In September 2004, the BSA upheld a complaint against Newstalk ZB over comments made by Paul Holmes on Paul Holmes Breakfast, broadcast on 2 April that year. Referring to rape allegations involving Australian rugby league players, Holmes described women who socialised with the players as “moles” and implied they were “asking for trouble.” The BSA ruled that the remarks denigrated women, reinforced harmful stereotypes about sexual assault, and did not qualify as serious comment or legitimate humour. Newstalk ZB was ordered to broadcast a statement summarising the decision.

In April 2019, the BSA upheld two complaints about Wellington Mornings with Heather du Plessis-Allan, broadcast on 4 September 2018. During the programme, Heather du Plessis-Allan referred to Pacific Island nations as “leeches,” prompting complaints under several standards. The BSA found the comments breached the good taste and decency and discrimination and denigration standards, stating they were inflammatory, devalued Pasifika people, and had the potential to cause widespread offence. The BSA ordered Newstalk ZB to broadcast a statement and to pay $3,000 in costs to the Crown.

In April 2024, the BSA upheld a complaint regarding Early Edition with Kate Hawkesby, broadcast on 19 June 2023. The complaint concerned Kate Hawkesby’s comments about the Equity Adjustor Score used in Auckland’s surgical waitlist system. She claimed that Māori and Pacific patients were being prioritised for surgery based on ethnicity. The BSA found this portrayal misleading, as ethnicity was only one of five factors used, and not the sole or determining one. The BSA also found the comments breached the discrimination and denigration standard by reinforcing harmful stereotypes. Newstalk ZB was ordered to broadcast a statement and pay $1,500 in costs to the Crown.
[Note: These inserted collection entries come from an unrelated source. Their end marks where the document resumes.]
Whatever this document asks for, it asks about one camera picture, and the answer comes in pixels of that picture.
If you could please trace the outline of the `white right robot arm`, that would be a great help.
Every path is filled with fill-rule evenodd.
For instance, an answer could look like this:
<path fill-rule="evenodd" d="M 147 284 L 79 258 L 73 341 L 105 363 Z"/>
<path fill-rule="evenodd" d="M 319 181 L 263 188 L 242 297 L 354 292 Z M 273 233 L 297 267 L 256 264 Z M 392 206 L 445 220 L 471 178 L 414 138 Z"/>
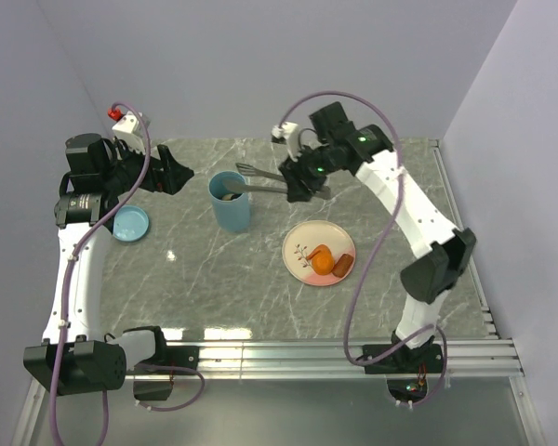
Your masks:
<path fill-rule="evenodd" d="M 404 310 L 392 334 L 392 355 L 405 372 L 423 363 L 438 329 L 440 310 L 466 271 L 476 245 L 472 230 L 460 229 L 436 207 L 403 162 L 401 142 L 393 126 L 356 127 L 340 102 L 309 117 L 319 143 L 312 149 L 300 142 L 300 128 L 282 118 L 272 128 L 272 142 L 287 149 L 279 170 L 291 203 L 308 202 L 327 177 L 347 171 L 366 186 L 390 214 L 375 246 L 380 248 L 393 227 L 404 234 L 414 260 L 400 273 L 406 293 Z"/>

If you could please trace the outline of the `steel serving tongs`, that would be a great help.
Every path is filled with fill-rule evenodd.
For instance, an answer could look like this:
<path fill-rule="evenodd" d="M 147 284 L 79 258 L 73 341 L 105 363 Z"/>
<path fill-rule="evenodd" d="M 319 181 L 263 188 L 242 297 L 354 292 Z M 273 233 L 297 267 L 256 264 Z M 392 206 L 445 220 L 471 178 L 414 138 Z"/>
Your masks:
<path fill-rule="evenodd" d="M 246 184 L 250 189 L 263 188 L 277 193 L 287 192 L 287 182 L 281 174 L 261 170 L 246 163 L 236 163 L 235 167 L 236 171 L 246 178 Z"/>

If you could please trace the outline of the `light blue cylindrical container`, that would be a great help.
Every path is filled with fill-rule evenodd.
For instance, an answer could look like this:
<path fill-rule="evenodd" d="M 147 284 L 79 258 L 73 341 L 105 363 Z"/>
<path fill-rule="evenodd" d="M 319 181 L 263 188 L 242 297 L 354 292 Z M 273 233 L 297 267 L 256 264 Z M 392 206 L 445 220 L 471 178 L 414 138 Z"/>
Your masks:
<path fill-rule="evenodd" d="M 232 192 L 224 180 L 235 180 L 246 185 L 246 179 L 233 171 L 222 171 L 213 176 L 208 183 L 208 192 L 211 197 L 212 208 L 219 226 L 230 232 L 240 232 L 250 224 L 250 202 L 246 193 Z M 221 198 L 230 193 L 240 194 L 232 201 L 222 201 Z"/>

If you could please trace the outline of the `brown grilled meat piece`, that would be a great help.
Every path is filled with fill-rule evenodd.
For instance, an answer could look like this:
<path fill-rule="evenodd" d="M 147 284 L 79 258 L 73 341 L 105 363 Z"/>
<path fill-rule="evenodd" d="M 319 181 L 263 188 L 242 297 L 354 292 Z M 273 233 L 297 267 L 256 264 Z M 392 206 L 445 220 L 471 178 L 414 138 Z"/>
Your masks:
<path fill-rule="evenodd" d="M 335 263 L 331 273 L 337 278 L 343 278 L 348 274 L 353 262 L 354 257 L 352 255 L 343 254 Z"/>

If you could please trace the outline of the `light blue round lid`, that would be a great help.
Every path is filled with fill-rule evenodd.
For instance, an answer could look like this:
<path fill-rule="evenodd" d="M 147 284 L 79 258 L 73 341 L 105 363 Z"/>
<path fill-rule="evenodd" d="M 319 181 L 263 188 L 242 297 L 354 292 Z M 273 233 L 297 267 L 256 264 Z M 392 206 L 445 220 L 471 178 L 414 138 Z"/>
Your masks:
<path fill-rule="evenodd" d="M 113 237 L 124 243 L 142 239 L 149 231 L 150 219 L 147 213 L 135 205 L 120 208 L 113 221 Z"/>

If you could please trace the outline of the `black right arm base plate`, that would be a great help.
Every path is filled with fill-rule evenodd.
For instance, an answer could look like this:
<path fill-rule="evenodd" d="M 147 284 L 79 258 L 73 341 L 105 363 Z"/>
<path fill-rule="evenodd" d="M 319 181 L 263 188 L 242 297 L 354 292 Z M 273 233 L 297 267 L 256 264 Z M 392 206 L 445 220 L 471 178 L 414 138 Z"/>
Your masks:
<path fill-rule="evenodd" d="M 439 374 L 444 365 L 444 353 L 438 344 L 416 349 L 402 346 L 380 362 L 366 365 L 366 374 Z"/>

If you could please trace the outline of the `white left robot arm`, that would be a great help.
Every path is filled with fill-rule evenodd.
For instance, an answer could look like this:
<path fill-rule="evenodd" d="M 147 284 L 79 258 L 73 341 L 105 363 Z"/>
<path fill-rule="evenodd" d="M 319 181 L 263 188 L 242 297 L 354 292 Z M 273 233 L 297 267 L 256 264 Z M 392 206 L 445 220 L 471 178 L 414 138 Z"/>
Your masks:
<path fill-rule="evenodd" d="M 173 195 L 194 175 L 166 145 L 147 158 L 123 139 L 95 133 L 69 138 L 65 155 L 69 170 L 54 208 L 60 243 L 54 302 L 40 345 L 23 354 L 24 368 L 56 396 L 116 390 L 137 365 L 149 374 L 167 367 L 170 352 L 158 326 L 106 340 L 100 326 L 103 267 L 120 196 L 134 185 Z"/>

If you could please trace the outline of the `orange fried shrimp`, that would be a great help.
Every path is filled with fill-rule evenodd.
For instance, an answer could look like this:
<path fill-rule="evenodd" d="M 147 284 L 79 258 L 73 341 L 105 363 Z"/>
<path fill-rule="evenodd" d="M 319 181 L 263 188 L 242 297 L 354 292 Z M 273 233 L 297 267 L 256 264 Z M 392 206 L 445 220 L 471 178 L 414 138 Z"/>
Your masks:
<path fill-rule="evenodd" d="M 316 246 L 307 256 L 307 260 L 312 260 L 316 256 L 332 256 L 330 249 L 325 244 Z"/>

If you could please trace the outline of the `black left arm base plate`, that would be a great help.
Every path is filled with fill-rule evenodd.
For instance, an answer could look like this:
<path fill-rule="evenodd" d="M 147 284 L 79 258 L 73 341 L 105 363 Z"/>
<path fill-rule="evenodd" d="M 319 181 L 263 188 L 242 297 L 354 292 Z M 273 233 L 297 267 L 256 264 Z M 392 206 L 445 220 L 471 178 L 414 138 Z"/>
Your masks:
<path fill-rule="evenodd" d="M 166 346 L 137 364 L 145 372 L 188 375 L 197 370 L 200 348 L 196 345 Z"/>

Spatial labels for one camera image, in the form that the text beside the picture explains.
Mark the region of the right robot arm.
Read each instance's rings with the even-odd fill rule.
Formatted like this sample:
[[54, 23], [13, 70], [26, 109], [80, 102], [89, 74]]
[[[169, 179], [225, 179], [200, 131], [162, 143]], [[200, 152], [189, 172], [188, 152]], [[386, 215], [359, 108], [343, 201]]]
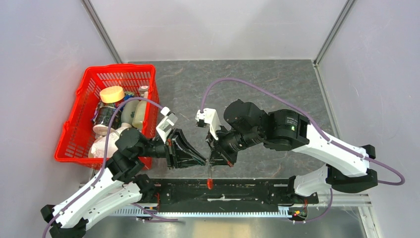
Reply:
[[288, 180], [286, 197], [298, 203], [315, 192], [334, 189], [343, 193], [359, 193], [378, 185], [377, 172], [369, 167], [375, 148], [334, 143], [336, 138], [317, 131], [310, 120], [293, 110], [265, 112], [251, 102], [237, 100], [224, 111], [221, 125], [217, 111], [205, 108], [196, 114], [198, 126], [209, 126], [206, 141], [211, 149], [213, 165], [233, 166], [239, 151], [262, 144], [275, 151], [293, 151], [323, 162], [318, 170]]

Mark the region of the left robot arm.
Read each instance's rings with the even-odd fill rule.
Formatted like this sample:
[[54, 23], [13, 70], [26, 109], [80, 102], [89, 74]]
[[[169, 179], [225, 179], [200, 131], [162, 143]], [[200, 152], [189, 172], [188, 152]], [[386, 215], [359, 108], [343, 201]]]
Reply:
[[210, 157], [206, 158], [178, 128], [153, 139], [147, 139], [134, 128], [123, 130], [116, 141], [117, 150], [88, 183], [62, 203], [41, 209], [47, 222], [44, 234], [53, 238], [81, 238], [116, 210], [141, 200], [151, 202], [156, 194], [155, 185], [147, 175], [140, 174], [144, 167], [141, 157], [165, 158], [171, 168], [233, 166], [235, 158], [221, 147], [221, 141], [219, 133], [208, 135]]
In June 2026, the BSA upheld a complaint regarding comments made by Barry Soper and Heather du Plessis-Allan during Heather du Plessis-Allan Drive on 5 September 2025 about outgoing Green MP Benjamin Doyle. During the discussion, Soper repeatedly misgendered Doyle, who is non-binary, and referred to them as "it". The Authority found the comments breached the discrimination and denigration standard and ordered Newstalk ZB to broadcast a statement summarising the decision.